FAQ
Hi everyone

I have installed CDH4.2 with CM 4.5 on a 3 node cluster.
Playing around with HIve and Map reduce I have a weird behaviour I can't
seem to fix.
One of my nodes takes an unusual long time t0 finish most of it's map tasks.
A normal running time for a map task is about 35 seconds but my node number
2 takes more along the line of 3 minutes.

For another reason I needed to reboot my machines yesterday and the first
job after reboot went on fine and all map tasks around 35 seconds and then
tje jobs after restarted with this wierd behaviour.
This node degrading my cluster performance as whole mkaing my jobs wait a
couple of minutes for the end.

All three nodes are on ubuntu 12.04 with 24GB ram 8cores and a gigaethernet
connection.
I have changed some settings:
- 4GB Mapreduce child java maximum heap size
- jvm reuse -1
- jobtracker heap size 2GB
- tasktaracker heap size 2GB

I have monitored the same hive request to try to get a feel of what is
wrong.
My cpu and ram and all machines are ok used but not full
The map logs show no sign of errors or wait.

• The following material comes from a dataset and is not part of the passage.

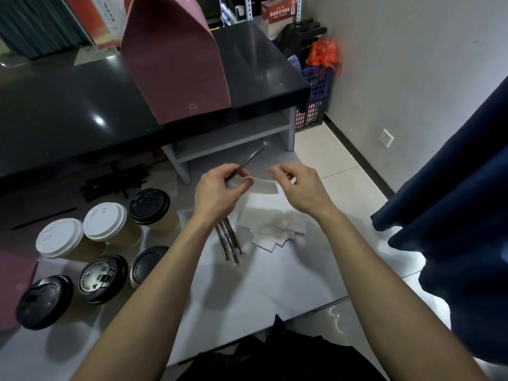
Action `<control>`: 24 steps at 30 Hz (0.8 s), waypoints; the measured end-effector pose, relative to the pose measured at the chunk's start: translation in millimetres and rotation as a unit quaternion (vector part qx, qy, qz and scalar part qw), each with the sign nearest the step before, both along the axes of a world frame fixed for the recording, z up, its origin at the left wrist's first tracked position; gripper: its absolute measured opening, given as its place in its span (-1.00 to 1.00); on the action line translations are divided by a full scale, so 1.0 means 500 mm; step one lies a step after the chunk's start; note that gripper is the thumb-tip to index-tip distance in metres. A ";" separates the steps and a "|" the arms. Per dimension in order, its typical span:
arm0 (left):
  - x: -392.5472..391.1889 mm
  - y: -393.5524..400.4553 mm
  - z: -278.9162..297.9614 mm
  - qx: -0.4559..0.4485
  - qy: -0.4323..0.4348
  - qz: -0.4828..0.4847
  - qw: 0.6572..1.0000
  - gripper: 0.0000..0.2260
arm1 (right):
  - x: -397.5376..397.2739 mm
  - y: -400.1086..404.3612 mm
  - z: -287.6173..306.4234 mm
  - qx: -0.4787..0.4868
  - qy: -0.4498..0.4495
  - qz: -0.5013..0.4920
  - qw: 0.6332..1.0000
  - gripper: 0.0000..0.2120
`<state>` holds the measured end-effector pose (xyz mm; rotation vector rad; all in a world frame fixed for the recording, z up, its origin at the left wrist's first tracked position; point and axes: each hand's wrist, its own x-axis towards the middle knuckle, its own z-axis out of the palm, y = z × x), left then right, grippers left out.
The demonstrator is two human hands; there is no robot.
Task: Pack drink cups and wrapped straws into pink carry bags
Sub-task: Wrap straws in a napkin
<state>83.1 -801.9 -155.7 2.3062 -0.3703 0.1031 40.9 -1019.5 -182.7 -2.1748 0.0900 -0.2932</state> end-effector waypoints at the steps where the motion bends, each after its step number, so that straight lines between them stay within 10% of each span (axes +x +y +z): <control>1: 0.002 0.009 -0.005 -0.004 0.002 0.028 1.000 -0.90 | -0.003 -0.005 -0.015 -0.018 0.005 -0.031 0.999 -0.81; 8: 0.012 0.073 -0.023 -0.054 0.037 0.066 0.996 -0.91 | -0.034 0.017 -0.119 -0.220 0.194 0.064 0.954 -0.70; 19: 0.023 0.127 0.005 -0.061 0.076 -0.085 0.992 -0.82 | 0.010 -0.010 -0.042 0.046 0.071 -0.082 0.993 -0.85; 24: 0.019 0.095 0.040 -0.013 0.054 -0.117 0.992 -0.90 | 0.032 0.024 0.028 0.119 0.077 0.034 0.989 -0.89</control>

In the map logs I see long pauses between operations: I see that node 2
processes data from the hdfs on node1 so there must be network time,
however node 3 also retrives data from node 1 to process and never spends a
full minute on it.

2013-04-10 09:42:18,884 INFO
org.apache.hadoop.hive.ql.exec.TableScanOperator: 0 forwarding 100000
rows
2013-04-10 09:42:18,884 INFO ExecMapper: ExecMapper: processing 100000
rows: used memory = 31260136
2013-04-10 09:43:17,820 INFO
org.apache.hadoop.hive.ql.io.HiveContextAwareRecordReader: Processing
file hdfs://node1:8020/user/hive/warehouse/oscaro_stack/year=2012/month=10/000024_0
2013-04-10 09:44:15,441 INFO
org.apache.hadoop.hive.ql.exec.MapOperator: 4 finished. closing...
2013-04-10 09:44:15,441 INFO
org.apache.hadoop.hive.ql.exec.MapOperator: 4 forwarded 722344 rows


If anyone has insight on this issue or test I could run to understand
how to solve this I would appreciate it.

Thanks in advance

Search Discussions

  • Serega Sheypak at Apr 15, 2013 at 1:48 pm
    Can you specify:
    1. the block size for HDFS
    2. the list of input files for HDFS with their sizes and replication factor?
    3. the number of mappers, reducers used by HIVE to process data?
    4. Just put the full HIVE log here?


    2013/4/15 Nicolas Maillard <nicolas.maillard@fifty-five.com>
    Hi everyone

    I have installed CDH4.2 with CM 4.5 on a 3 node cluster.
    Playing around with HIve and Map reduce I have a weird behaviour I can't
    seem to fix.
    One of my nodes takes an unusual long time t0 finish most of it's map
    tasks.
    A normal running time for a map task is about 35 seconds but my node
    number 2 takes more along the line of 3 minutes.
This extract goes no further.